Anyway, there is one thing that happened that I want you to know about. One Arkansas summer, the summer of 1967? The boys came running in the house and said they saw an accident and we all ran down the road and there was this old man walking around in a daze and I asked if I could help him. There was a car in the ditch and Rudy and Will, I think, said no one was in it. The man said his name, which I forget, and asked me to call Mrs. Hand [an aristocrat with an elevator in her house] and ask her to send help.
I did. She took the message, thanked me and hung up.
About a month later, her son, a prominent town attorney, called me up and asked me to be a witness, and I told him that I hadn’t seen anything. And he said, Come to court anyway. So I went.
The prosecutor, the D.A., was a man named Hunter Crumb. So I’m sitting in the witness chair, telling what happened and I referred to the dazed man, and I quote myself:
And that gentleman, I’m sorry, I have forgotten his name, came up to me and asked me to call Mrs.

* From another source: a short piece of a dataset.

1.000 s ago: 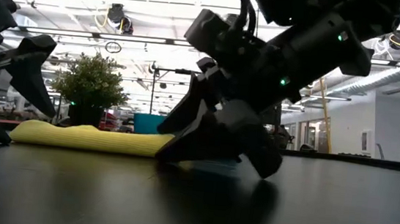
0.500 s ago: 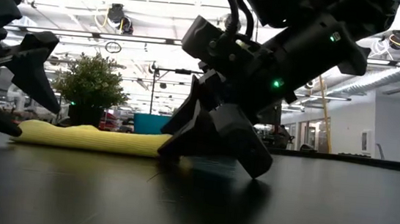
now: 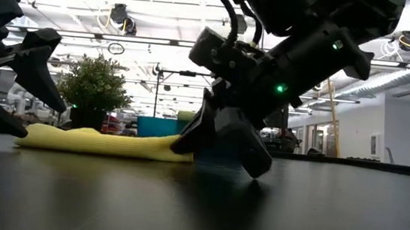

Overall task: Fold microfiber towels
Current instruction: Put the yellow microfiber towel into the blue bin

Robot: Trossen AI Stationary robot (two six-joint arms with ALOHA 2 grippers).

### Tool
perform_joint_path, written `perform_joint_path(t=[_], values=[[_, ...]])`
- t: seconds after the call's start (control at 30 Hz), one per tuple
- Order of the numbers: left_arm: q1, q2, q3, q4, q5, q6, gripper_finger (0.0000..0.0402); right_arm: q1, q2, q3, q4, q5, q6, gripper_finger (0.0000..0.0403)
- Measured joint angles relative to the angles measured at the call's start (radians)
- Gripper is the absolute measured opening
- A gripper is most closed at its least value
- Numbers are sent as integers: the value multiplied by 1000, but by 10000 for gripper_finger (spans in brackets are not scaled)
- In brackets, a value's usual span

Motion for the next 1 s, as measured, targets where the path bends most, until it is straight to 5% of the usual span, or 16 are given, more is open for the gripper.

Hand.
Okay, I do not exaggerate, the D.A. got red in the face and said, “Did you call that [N-word] a gentleman?” and went on at length yelling at me. Face on fire, yelling. I looked at the judge. I looked at Mr. Hand, but they would not look at me. Finally I was allowed to step down. I was shocked.
The second thing I want you to know is that in mid-June of 1969, Sweet Willie Wine [aka, the Man Imported from Memphis or the Prime Minister or the Invader] and Mrs. Oliver called on Hunter Crumb, to present the proper permits for the boycott and ten minutes after they left that man’s office Hunter Crumb dropped dead of a heart attack. I don’t have the news accounts of that, but it happened, and it was like electricity in Big Tree.
After that, I would have followed Sweet Willie Wine into hell.
+ + +
It gradually turns from clear to coffee;
the river receives another river near its mouth
and joins the mighty river to the south of Helena.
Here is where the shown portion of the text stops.